**Task brief**
Starting at the line that holds "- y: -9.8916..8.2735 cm", copy every line exactly through the end of the data, and no others.

**Input data**
□ □ □ □ □

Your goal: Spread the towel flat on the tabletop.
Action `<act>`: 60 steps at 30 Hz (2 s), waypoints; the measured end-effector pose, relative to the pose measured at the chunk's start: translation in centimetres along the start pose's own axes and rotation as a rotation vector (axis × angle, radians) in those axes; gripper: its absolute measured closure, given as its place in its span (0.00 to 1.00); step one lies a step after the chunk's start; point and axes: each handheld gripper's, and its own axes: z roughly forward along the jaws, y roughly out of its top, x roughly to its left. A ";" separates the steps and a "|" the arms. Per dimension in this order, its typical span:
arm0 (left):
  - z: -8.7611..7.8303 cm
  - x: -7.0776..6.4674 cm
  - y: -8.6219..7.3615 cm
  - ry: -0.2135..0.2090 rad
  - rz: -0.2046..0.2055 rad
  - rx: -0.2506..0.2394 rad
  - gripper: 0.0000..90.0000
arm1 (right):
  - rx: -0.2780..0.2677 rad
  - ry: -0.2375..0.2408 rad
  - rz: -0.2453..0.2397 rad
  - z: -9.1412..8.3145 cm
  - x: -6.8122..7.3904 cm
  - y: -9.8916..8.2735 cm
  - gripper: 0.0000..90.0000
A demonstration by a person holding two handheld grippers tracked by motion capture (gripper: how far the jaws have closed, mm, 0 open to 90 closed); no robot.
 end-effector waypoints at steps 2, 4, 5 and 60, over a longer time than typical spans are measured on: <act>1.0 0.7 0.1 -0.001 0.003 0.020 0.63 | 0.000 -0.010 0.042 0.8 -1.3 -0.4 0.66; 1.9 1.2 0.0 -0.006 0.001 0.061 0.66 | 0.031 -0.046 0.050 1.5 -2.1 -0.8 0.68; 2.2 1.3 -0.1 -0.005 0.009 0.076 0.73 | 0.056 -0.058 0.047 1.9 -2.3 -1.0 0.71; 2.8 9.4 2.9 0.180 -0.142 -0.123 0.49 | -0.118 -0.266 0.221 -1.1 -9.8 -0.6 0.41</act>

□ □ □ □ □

**Result of this task**
  - y: -9.8916..8.2735 cm
  - gripper: 0.0000..90.0000
A demonstration by a person holding two handheld grippers tracked by motion capture (gripper: how far the jaws have closed, mm, 0 open to 90 closed); no robot.
 end-effector waypoints at steps 2, 4, 5 and 60, over a longer time than typical spans are measured on: <act>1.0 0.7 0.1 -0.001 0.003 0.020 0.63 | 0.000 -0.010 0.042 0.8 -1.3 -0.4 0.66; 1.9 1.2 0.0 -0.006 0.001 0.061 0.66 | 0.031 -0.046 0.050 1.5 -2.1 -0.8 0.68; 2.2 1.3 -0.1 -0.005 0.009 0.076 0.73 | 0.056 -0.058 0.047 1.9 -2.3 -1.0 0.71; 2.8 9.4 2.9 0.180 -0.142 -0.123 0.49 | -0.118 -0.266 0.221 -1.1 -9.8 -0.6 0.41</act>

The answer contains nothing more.